Contextualized Sparse Representations for Real-Time Open-Domain Question Answering
This repository provides author's implementation of Contextualized Sparse Representation for Real-Time Open-Domain Question Answering. You can train and evaluate DenSPI+Sparc described in our paper and make your own Sparc vector.
Please install the Conda environment as follows:
$ conda env create -f environment.yml
$ conda activate sparc
Note that this repository is mostly based on DenSPI and DrQA.

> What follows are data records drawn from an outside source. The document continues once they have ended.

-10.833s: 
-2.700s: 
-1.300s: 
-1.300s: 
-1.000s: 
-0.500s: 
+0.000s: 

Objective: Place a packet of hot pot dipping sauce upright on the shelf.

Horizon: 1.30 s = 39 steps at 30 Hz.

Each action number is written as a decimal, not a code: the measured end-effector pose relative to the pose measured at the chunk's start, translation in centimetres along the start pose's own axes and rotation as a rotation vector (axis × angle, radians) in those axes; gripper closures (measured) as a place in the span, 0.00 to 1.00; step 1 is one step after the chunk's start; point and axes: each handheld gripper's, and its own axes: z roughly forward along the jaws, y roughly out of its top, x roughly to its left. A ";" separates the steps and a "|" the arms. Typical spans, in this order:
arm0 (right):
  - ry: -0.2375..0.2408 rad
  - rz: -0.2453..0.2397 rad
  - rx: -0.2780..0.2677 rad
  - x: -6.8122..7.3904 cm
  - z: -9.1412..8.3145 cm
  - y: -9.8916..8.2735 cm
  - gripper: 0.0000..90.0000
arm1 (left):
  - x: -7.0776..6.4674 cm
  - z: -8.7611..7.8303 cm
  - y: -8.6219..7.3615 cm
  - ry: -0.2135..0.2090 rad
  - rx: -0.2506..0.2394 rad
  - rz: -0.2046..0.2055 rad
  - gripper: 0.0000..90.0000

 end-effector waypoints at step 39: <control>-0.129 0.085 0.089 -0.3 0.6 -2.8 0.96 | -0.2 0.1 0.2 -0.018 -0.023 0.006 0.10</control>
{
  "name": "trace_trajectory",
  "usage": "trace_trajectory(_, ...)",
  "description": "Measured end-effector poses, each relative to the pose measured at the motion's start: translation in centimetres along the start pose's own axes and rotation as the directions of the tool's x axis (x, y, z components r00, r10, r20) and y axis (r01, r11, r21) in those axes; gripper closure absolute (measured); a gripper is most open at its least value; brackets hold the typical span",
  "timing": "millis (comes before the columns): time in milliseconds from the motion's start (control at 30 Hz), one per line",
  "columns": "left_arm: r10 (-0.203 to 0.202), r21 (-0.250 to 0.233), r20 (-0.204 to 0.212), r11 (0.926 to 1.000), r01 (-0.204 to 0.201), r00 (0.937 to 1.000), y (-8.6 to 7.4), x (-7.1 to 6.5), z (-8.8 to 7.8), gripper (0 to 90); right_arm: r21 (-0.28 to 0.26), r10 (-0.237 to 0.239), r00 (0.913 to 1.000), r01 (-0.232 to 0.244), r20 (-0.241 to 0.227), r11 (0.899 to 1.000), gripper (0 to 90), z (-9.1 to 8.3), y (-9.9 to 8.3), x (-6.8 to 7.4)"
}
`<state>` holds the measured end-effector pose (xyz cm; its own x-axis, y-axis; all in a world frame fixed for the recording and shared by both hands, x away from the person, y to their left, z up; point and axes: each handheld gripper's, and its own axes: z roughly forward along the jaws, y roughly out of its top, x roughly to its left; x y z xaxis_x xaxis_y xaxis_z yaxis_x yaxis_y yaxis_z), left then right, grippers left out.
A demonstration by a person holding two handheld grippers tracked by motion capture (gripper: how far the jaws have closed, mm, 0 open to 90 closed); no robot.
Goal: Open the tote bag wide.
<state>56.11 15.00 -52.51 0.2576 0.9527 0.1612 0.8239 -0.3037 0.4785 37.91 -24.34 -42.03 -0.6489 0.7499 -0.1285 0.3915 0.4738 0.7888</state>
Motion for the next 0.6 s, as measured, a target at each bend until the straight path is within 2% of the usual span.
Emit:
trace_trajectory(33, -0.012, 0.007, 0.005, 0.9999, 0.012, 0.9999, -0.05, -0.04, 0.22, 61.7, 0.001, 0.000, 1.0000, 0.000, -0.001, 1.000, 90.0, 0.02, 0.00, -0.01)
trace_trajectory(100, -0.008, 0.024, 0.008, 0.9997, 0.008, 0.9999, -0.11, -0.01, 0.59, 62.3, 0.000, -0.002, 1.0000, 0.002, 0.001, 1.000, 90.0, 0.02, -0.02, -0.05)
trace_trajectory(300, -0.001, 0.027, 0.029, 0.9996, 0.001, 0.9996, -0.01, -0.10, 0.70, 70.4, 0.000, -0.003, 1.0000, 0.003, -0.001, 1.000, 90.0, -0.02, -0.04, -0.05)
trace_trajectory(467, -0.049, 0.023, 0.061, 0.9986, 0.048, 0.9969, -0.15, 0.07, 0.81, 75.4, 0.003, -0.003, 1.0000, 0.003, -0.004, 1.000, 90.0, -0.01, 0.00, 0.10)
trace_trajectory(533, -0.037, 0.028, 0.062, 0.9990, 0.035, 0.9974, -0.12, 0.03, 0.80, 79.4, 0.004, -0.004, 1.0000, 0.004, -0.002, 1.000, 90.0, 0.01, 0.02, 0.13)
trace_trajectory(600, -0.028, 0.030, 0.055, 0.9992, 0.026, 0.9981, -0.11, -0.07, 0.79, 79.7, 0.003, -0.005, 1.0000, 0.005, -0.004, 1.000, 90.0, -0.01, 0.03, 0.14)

We use SQuAD v1.1 for training DenSPI+Sparc. Please download them in $DATA_DIR
.
$ mkdir $DATA_DIR
$ wget https://raw.githubusercontent.com/rajpurkar/SQuAD-explorer/master/dataset/train-v1.1.json -O $DATA_DIR/train-v1.1.json
$ wget https://raw.githubusercontent.com/rajpurkar/SQuAD-explorer/master/dataset/dev-v1.1.json -O $DATA_DIR/dev-v1.1.json
DenSPI is based on BERT. Please download pre-trained weights of BERT under $BERT_DIR
.
$ mkdir $BERT_DIR
$ wget https://s3.amazonaws.com/models.huggingface.co/bert/bert-base-uncased-pytorch_model.bin -O $BERT_DIR/pytorch_model_base_uncased.bin
$ wget https://s3.amazonaws.com/models.huggingface.co/bert/bert-base-uncased-config.json -O $BERT_DIR/bert_config_base_uncased.json
$ wget https://s3.amazonaws.com/models.huggingface.co/bert/bert-large-uncased-pytorch_model.bin -O $BERT_DIR/pytorch_model_large_uncased.bin
$ wget https://s3.amazonaws.com/models.huggingface.co/bert/bert-large-uncased-config.json -O $BERT_DIR/bert_config_large_uncased.json
# Vocabulary is the same for BERT-base and BERT-large.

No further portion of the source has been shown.